Web-spiders typically operate by crawling the targeted website and extracting static links from web pages. And while this can also be used to locate web pages that are only accessible through form submissions (e.g GET or POST forms), most web crawlers fall short of a fundamental feature, of being able to submit forms and then crawl the pages returned after completing the form submissions.

For this reason, I have made a relatively small crawler in Python that is able to do this.

This project has been dubbed "Jick". It is available here on GitHub.

I refer to this process as "intelligent" web-crawling. This crawler will intelligently generate form data and then submit the form, so that it can continue crawling the returned HTML. The form-submission data is generated using a combination of attributes in the HTML tags. E.g placeholder or maxlength attribute values are used to generate a form parameter that is most likely going to work with the given form. And, of course, different <input> "types" are taken into account; e.g:


<input type='email'>

will cause this crawler to always generate a string of text that could be a valid email address.

It is necessary that the form-submission data is generated in a calculated manner, based on information that is contained within the HTML tags and attributes. If this is not done properly, the form-submission data will effectively be random nonsense. And in order to perform effective crawling, it is important that the server-side scripts receive valid data in the GET/POST parameters. For example, if there is a server-side script that expects one of the parameters to be a zip-code, but instead the client sends it a string of random letters and numbers, the returned HTML may not be as useful for furthering the crawling process as it would have been, had the proper values been submitted.

One could also refer to this as "intrusive" web-crawling, as it does involve submitting GET or POST forms in ways that may wreak havoc on the crawled website. For example, if there is a POST form for subscribing to a newsletter, this web-spider (Jick) and any other spider that has this same form-submitting capability, may submit the form, thereby registering an invalid newsletter subscription.
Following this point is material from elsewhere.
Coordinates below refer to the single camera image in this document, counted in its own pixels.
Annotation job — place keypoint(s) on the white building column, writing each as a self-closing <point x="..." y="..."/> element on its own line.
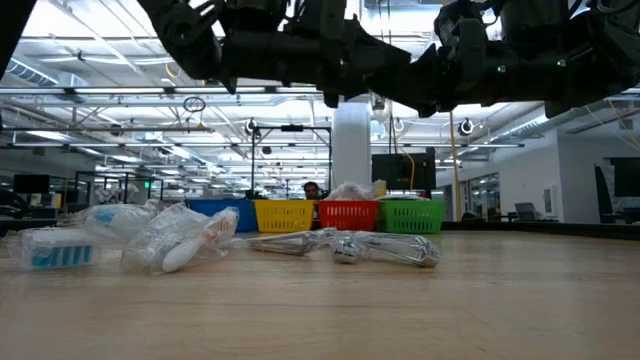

For this reason, this is an unethical way to crawl a website. However, if one wants to perform a truly robust penetration test or security audit of a web application, one must not limit his approach by moral principles that a black-hat cracker will not be bound by.

In any case, the lack of a form-generating capability has been a short-coming of most web-crawlers, and I do hope this nifty tool I make will establish this feature as a new standard that will become a basic feature incorporated into the future of all web-spidering software.

We plan to write many articles here on securityandpentesting.org, many of which will use this tool as a basis for discussion of further topics.